*** RECORDS ***

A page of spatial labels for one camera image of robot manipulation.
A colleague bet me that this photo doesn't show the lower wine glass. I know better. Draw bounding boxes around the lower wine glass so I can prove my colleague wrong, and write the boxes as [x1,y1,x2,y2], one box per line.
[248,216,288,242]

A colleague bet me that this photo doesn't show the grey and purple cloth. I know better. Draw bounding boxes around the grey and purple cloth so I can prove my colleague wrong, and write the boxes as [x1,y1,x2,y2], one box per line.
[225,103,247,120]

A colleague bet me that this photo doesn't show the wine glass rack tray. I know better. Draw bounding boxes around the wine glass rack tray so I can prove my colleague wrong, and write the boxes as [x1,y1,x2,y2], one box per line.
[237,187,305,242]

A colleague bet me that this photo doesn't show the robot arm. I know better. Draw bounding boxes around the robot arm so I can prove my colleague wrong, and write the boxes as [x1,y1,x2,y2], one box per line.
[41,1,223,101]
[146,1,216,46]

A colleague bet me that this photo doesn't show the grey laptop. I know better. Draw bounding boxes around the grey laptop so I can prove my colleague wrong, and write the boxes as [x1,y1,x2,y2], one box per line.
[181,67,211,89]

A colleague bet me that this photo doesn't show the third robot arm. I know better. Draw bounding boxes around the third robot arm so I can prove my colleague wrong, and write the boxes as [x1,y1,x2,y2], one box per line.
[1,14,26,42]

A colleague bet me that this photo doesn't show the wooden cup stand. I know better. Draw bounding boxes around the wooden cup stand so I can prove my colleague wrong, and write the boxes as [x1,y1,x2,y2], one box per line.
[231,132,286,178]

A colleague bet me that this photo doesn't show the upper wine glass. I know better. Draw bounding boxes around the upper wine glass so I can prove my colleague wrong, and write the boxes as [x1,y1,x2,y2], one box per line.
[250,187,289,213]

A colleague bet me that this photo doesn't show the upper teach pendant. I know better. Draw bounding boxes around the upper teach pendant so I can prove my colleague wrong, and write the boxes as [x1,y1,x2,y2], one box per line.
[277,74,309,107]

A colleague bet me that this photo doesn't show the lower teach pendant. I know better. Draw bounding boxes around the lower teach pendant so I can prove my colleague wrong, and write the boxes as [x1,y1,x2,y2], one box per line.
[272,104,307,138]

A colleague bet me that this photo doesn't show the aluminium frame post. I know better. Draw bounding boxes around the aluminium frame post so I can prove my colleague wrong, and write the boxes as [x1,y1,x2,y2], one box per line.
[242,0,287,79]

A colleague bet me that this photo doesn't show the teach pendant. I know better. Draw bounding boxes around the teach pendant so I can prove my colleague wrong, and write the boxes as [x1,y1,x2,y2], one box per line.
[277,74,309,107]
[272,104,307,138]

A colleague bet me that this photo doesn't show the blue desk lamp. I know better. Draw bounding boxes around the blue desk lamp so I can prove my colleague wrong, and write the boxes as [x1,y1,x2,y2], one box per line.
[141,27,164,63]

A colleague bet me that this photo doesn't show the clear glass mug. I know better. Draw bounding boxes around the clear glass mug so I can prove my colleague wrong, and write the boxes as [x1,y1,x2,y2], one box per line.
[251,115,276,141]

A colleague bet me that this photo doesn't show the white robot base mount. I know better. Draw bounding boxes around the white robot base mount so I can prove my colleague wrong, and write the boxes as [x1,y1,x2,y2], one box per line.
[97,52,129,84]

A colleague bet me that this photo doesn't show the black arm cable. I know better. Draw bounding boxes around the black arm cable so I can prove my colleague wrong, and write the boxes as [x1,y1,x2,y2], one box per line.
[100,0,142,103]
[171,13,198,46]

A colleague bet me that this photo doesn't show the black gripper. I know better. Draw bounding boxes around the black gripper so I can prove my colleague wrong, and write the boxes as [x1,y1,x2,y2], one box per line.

*** End of RECORDS ***

§ **WHAT IS BEING ASKED**: Nothing is to be left out; reproduce each record exactly.

§ **YOUR SOLUTION**:
A page of spatial labels for one camera image of robot manipulation.
A colleague bet me that this photo doesn't show the lower wine glass. I know better. Draw bounding boxes around the lower wine glass so I can prove my colleague wrong, and write the boxes as [x1,y1,x2,y2], one box per line.
[248,216,288,242]

A colleague bet me that this photo doesn't show the grey and purple cloth. I know better. Draw bounding boxes around the grey and purple cloth so I can prove my colleague wrong, and write the boxes as [x1,y1,x2,y2], one box per line.
[225,103,247,120]

A colleague bet me that this photo doesn't show the wine glass rack tray. I know better. Draw bounding boxes around the wine glass rack tray so I can prove my colleague wrong, and write the boxes as [x1,y1,x2,y2], one box per line.
[237,187,305,242]

A colleague bet me that this photo doesn't show the robot arm. I know better. Draw bounding boxes around the robot arm so I can prove my colleague wrong, and write the boxes as [x1,y1,x2,y2], one box per line.
[41,1,223,101]
[146,1,216,46]

A colleague bet me that this photo doesn't show the grey laptop. I know better. Draw bounding boxes around the grey laptop so I can prove my colleague wrong, and write the boxes as [x1,y1,x2,y2], one box per line.
[181,67,211,89]

A colleague bet me that this photo doesn't show the third robot arm. I know better. Draw bounding boxes around the third robot arm so I can prove my colleague wrong, and write the boxes as [x1,y1,x2,y2], one box per line.
[1,14,26,42]

A colleague bet me that this photo doesn't show the wooden cup stand. I know better. Draw bounding boxes around the wooden cup stand so I can prove my colleague wrong, and write the boxes as [x1,y1,x2,y2], one box per line.
[231,132,286,178]

A colleague bet me that this photo doesn't show the upper wine glass. I know better. Draw bounding boxes around the upper wine glass so I can prove my colleague wrong, and write the boxes as [x1,y1,x2,y2], one box per line.
[250,187,289,213]

A colleague bet me that this photo doesn't show the upper teach pendant. I know better. Draw bounding boxes around the upper teach pendant so I can prove my colleague wrong, and write the boxes as [x1,y1,x2,y2], one box per line.
[277,74,309,107]

A colleague bet me that this photo doesn't show the lower teach pendant. I know better. Draw bounding boxes around the lower teach pendant so I can prove my colleague wrong, and write the boxes as [x1,y1,x2,y2], one box per line.
[272,104,307,138]

A colleague bet me that this photo doesn't show the aluminium frame post. I know better. Draw bounding boxes around the aluminium frame post so I can prove my colleague wrong, and write the boxes as [x1,y1,x2,y2], one box per line.
[242,0,287,79]

A colleague bet me that this photo doesn't show the teach pendant. I know better. Draw bounding boxes around the teach pendant so I can prove my colleague wrong, and write the boxes as [x1,y1,x2,y2], one box per line.
[277,74,309,107]
[272,104,307,138]

A colleague bet me that this photo doesn't show the blue desk lamp. I know better. Draw bounding boxes around the blue desk lamp so I can prove my colleague wrong, and write the boxes as [x1,y1,x2,y2], one box per line.
[141,27,164,63]

A colleague bet me that this photo doesn't show the clear glass mug. I know better. Draw bounding boxes around the clear glass mug so I can prove my colleague wrong, and write the boxes as [x1,y1,x2,y2], one box per line.
[251,115,276,141]

A colleague bet me that this photo doesn't show the white robot base mount. I know better. Draw bounding boxes around the white robot base mount so I can prove my colleague wrong, and write the boxes as [x1,y1,x2,y2], one box per line.
[97,52,129,84]

A colleague bet me that this photo doesn't show the black arm cable. I know better. Draw bounding boxes around the black arm cable so I can prove my colleague wrong, and write the boxes as [x1,y1,x2,y2], one box per line.
[100,0,142,103]
[171,13,198,46]

A colleague bet me that this photo doesn't show the black gripper. I know better. Draw bounding boxes around the black gripper so I can prove my colleague wrong, and write the boxes as [x1,y1,x2,y2], one box per line.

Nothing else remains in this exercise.